Wilson died toward the end of his 4th term on the city council; however, he had already decided not to run for reelection.

== Honors ==
Victor Emmanuel III, King of Italy, made Wilson a knight of the Order of the Crown of Italy. Wilson received an honorary Master of Arts degree from Princeton University. He also received an honorary Doctor of Laws degree from Marietta College.

In November 1898, Wilson was made an honorary member of the Triginta Optioni Fraternity of Hughes High School in Cincinnati.
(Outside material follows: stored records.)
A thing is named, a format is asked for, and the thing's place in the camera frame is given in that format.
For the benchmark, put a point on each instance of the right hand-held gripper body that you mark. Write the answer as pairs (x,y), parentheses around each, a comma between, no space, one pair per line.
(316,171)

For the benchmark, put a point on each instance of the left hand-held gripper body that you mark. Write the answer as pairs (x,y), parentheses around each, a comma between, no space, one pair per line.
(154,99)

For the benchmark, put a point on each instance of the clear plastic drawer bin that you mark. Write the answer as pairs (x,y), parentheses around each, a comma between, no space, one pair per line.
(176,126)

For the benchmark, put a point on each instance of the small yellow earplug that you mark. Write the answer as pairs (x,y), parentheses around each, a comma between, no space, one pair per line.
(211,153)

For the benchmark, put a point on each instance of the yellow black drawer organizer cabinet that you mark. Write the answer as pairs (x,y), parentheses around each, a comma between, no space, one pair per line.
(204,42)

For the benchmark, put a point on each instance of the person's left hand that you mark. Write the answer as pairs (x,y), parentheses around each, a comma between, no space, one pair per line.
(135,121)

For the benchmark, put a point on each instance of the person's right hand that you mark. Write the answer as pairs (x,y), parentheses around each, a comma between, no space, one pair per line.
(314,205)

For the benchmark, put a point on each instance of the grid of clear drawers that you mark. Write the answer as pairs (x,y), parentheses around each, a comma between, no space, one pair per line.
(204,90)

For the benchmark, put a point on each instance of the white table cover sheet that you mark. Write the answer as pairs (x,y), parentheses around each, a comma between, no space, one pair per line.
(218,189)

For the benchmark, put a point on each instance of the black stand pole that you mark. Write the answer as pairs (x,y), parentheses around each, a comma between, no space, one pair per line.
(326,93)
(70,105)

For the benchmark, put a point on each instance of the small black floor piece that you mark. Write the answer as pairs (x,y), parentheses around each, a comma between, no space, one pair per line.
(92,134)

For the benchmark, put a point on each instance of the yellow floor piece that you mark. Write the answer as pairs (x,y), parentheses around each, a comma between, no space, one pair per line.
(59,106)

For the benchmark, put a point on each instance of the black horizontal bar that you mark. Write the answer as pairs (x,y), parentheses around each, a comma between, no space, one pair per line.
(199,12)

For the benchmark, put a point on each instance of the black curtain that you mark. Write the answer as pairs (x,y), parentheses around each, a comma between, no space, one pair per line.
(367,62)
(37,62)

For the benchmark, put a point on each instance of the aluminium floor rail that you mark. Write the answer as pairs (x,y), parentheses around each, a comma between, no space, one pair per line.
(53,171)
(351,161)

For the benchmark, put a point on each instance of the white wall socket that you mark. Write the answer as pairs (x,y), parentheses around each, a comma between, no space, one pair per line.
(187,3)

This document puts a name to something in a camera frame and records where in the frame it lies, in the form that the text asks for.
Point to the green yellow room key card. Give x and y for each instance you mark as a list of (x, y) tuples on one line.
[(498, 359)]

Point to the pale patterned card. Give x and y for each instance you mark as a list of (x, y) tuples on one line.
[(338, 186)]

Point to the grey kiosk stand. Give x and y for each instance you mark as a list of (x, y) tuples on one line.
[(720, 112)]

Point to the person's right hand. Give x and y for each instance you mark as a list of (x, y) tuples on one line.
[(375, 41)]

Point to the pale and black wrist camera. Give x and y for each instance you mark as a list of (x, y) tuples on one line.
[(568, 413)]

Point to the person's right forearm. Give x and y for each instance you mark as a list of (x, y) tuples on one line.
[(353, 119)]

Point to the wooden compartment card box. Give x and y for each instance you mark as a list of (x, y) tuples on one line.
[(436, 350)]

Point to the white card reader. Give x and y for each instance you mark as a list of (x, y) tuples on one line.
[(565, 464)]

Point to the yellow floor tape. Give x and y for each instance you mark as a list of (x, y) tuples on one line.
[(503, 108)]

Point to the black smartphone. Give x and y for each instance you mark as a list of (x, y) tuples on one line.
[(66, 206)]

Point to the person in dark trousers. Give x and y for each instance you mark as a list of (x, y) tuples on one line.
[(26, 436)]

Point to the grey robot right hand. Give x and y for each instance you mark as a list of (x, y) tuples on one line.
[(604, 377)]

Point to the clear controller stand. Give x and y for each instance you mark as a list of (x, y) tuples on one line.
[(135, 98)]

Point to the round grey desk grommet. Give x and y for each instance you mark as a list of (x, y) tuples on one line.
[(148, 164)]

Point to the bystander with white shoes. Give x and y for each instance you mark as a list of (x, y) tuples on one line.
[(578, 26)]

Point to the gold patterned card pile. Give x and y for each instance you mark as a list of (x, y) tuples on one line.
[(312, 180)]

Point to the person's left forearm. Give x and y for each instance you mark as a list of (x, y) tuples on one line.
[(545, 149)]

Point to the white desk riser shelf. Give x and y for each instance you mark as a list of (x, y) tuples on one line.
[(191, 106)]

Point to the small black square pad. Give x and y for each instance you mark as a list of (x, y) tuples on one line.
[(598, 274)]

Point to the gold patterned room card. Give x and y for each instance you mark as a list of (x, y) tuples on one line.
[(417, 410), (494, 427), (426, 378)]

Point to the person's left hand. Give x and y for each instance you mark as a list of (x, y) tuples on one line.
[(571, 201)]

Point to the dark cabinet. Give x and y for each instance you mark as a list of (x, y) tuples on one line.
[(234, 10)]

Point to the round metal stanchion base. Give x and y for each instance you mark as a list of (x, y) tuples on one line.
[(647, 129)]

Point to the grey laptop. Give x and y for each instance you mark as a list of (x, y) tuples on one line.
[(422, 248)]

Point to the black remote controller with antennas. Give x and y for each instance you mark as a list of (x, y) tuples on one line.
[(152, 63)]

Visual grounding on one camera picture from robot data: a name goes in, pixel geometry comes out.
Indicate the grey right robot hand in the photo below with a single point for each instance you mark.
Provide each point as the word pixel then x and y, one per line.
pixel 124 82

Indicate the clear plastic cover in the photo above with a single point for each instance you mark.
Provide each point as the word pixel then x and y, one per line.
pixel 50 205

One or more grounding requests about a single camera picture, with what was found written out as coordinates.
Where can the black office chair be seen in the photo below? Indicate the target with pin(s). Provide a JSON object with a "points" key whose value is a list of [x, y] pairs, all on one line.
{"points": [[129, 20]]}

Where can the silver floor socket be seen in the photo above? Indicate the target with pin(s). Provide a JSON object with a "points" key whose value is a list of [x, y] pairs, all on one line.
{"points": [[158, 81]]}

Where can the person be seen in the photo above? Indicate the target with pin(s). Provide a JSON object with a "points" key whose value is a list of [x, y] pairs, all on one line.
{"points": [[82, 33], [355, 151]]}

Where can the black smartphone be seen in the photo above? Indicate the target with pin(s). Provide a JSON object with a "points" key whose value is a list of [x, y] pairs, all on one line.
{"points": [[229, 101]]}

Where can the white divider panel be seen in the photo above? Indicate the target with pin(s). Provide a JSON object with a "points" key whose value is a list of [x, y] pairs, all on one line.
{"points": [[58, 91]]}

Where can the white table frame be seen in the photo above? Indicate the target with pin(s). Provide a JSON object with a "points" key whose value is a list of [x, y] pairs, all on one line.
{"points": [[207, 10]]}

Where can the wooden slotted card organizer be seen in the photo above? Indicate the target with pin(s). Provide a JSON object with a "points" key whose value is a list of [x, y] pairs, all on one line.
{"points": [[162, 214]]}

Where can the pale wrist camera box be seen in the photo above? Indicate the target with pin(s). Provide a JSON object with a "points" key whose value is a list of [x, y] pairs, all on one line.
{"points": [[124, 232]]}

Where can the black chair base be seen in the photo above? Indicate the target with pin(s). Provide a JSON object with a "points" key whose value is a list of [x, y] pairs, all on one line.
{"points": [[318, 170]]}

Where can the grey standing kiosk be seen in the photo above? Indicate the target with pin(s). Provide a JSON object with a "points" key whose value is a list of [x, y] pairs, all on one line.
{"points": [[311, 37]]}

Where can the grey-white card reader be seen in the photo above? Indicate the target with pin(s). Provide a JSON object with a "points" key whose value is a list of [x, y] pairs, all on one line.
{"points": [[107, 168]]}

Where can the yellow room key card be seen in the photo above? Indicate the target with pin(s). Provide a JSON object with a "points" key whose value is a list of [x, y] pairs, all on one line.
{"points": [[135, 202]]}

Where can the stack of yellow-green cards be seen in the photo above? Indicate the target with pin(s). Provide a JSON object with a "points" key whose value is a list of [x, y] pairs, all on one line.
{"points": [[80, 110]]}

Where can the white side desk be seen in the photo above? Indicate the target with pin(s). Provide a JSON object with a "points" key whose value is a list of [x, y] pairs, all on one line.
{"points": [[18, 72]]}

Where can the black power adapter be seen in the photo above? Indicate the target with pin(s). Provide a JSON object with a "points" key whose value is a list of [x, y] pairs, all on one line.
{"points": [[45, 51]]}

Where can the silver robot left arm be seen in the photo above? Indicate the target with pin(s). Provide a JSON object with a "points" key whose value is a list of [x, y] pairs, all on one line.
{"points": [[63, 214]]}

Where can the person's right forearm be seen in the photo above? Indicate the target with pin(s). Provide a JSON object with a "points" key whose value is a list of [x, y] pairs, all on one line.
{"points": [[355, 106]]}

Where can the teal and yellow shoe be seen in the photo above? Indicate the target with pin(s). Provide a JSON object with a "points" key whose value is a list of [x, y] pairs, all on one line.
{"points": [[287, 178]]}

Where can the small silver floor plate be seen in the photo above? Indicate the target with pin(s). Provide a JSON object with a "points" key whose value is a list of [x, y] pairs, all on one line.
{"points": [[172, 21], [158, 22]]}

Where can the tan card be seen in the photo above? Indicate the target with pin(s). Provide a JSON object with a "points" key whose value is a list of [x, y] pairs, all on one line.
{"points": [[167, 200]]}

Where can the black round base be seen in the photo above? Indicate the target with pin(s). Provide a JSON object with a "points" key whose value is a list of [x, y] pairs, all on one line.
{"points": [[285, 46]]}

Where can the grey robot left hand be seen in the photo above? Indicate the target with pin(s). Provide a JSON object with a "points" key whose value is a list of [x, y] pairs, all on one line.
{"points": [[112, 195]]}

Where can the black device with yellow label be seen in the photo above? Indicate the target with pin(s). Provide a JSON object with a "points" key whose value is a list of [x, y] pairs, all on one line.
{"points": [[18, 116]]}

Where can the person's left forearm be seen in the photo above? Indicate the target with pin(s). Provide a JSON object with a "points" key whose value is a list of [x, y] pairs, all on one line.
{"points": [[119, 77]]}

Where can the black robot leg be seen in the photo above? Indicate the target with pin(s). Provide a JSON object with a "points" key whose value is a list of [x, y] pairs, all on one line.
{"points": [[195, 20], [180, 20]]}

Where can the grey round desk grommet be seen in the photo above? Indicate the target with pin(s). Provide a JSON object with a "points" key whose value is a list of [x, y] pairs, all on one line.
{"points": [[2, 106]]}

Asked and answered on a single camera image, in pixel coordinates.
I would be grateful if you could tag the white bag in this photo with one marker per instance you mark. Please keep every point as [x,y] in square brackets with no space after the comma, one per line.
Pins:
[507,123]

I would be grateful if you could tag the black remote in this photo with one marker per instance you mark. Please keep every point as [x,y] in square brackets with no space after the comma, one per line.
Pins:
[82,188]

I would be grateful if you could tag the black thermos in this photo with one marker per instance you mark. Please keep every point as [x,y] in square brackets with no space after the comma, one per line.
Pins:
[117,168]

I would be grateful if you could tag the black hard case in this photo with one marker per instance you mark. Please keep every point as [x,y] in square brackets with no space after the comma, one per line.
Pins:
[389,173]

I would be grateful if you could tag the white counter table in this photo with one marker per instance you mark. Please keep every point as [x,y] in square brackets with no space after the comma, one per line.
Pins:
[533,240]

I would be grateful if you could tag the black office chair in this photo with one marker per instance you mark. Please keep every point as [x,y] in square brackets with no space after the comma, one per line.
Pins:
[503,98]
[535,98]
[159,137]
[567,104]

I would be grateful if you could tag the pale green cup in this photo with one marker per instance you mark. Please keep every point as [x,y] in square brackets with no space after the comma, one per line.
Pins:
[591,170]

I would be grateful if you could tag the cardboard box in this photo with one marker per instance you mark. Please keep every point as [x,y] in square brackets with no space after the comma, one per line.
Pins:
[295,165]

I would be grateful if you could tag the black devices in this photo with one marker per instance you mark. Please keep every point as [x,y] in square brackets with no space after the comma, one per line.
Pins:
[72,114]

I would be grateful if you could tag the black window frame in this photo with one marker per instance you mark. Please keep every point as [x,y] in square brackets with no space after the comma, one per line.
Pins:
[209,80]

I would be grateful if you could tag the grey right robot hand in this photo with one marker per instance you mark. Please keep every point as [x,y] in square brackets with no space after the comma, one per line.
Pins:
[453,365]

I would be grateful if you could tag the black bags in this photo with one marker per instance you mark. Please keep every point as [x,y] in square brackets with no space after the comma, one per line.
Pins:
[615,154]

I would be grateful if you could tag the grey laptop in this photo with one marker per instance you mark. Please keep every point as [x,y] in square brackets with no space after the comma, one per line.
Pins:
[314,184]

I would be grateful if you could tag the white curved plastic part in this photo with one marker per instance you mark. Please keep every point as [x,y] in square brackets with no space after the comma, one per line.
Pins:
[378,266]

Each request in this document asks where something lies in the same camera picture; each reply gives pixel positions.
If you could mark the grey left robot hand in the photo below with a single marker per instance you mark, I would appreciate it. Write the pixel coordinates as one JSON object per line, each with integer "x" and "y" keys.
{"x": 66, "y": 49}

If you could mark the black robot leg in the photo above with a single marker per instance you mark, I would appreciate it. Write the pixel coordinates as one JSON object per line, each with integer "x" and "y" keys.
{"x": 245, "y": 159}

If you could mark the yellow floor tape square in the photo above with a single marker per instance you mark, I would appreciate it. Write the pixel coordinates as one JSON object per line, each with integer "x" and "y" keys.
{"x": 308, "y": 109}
Wilson suggested the fraternity's name when it was organized several years prior.

== Personal life ==
Wilson married Elizabeth Smith at Mount Desert Island, Maine on September 20, 1923. She was the daughter of Judge Samual Smith of Cincinnati. Their children were Samuel Smith Wilson and Perkins Wilson. They lived at 2726 Johnstone Place in the Walnut Hills neighborhood of Cincinnati.

Because of his wit, Wilson was "one of the best after-dinner speakers in the United States" and "one of the best storytellers of his time." In May 1934, he was the keynote speaker for Alumni Day at Princeton, presenting "Universities and Good Government".

Wilson was a director of the Perkins Realty Co. and the Union Central Life Insurance Co. He was a member of the Cincinnati Club, the Commercial Club, the Commonwealth Club, Eagles Lodge, F. & A.M., the Lions Club, the Moose Lodge, the Order of Ahepa, the Princeton Alumni Association, the Queen City Club, Scottish Rite, and the Walnut Hills Lodge. He was president of the Cincinnatus Association, president of the Cincinnati Branch of the Archaeological Institute of America and head of the Cincinnati chapter of the Foreign Policy Association. He was also a member of the Presbyterian Church.

In August 1946, Wilson became ill with a heart condition while staying at his home in Mount Desert Island. After treatment at Christ Hospital in Cincinnati, he returned home in October. He suffered a relapse on November 26 and was taken back to the hospital. On November 27, 1946, Wilson died at the age of 70 years in Christ Hospital. His funeral service was held at his home. Honorary pallbearers included members of the Cincinnati Bar Association, the Cincinnati City Council, the Culver Press Club, and Sigma Chi fraternity.

He was buried in Spring Grove Cemetery in Cincinnati.